• _Work to complete_:
Copy out precisely the lines from the start of the data through the line with "If you would be so kind as to outline the wooden", and keep pictures out of it.

[Collected data]
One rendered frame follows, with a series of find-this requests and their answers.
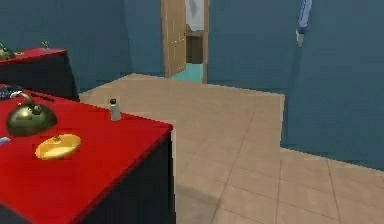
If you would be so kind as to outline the brown wooden cupboard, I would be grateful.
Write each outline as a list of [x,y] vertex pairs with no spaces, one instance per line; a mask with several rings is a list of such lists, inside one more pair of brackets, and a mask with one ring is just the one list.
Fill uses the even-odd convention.
[[203,32],[193,31],[189,25],[186,25],[186,62],[203,63]]

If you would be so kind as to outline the grey salt shaker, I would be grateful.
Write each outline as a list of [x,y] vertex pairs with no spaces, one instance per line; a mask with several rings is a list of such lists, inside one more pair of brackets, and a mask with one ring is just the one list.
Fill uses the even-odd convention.
[[116,99],[110,100],[110,117],[112,121],[121,119],[121,112]]

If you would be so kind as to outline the wooden room door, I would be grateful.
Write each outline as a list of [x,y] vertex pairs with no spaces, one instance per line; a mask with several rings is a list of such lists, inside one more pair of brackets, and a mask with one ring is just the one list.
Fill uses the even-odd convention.
[[161,0],[161,20],[165,77],[170,78],[186,67],[185,0]]

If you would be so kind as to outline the red topped black counter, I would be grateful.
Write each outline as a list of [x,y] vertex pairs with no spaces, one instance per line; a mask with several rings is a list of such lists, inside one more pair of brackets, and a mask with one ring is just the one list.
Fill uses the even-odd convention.
[[[0,145],[0,224],[176,224],[172,125],[42,93],[58,123]],[[81,138],[71,155],[35,150],[61,134]]]

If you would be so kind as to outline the yellow bowl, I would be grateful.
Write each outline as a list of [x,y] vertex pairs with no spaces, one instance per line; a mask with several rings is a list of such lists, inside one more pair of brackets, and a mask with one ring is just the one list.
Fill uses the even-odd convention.
[[56,135],[40,143],[35,156],[41,160],[62,159],[74,153],[80,145],[81,138],[77,135]]

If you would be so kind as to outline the red topped black cabinet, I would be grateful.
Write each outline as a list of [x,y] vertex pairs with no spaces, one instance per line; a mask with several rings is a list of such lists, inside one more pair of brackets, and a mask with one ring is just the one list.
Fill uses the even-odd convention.
[[66,50],[34,48],[0,59],[0,84],[78,101],[75,77]]

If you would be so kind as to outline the dark blue flat object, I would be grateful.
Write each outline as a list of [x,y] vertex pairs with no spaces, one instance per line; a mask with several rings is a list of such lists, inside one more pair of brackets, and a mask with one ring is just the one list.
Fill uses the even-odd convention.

• _Finished task_:
One rendered frame follows, with a series of find-this requests and their answers.
If you would be so kind as to outline the brown wooden cupboard, I would be grateful.
Write each outline as a list of [x,y] vertex pairs with no spaces, one instance per line; a mask with several rings is a list of such lists, inside one more pair of brackets, and a mask with one ring is just the one list.
Fill uses the even-odd convention.
[[203,32],[193,31],[189,25],[186,25],[186,62],[203,63]]

If you would be so kind as to outline the grey salt shaker, I would be grateful.
Write each outline as a list of [x,y] vertex pairs with no spaces, one instance per line; a mask with several rings is a list of such lists, inside one more pair of brackets, and a mask with one ring is just the one list.
Fill uses the even-odd convention.
[[116,99],[110,100],[110,117],[112,121],[121,119],[121,112]]

If you would be so kind as to outline the wooden room door, I would be grateful.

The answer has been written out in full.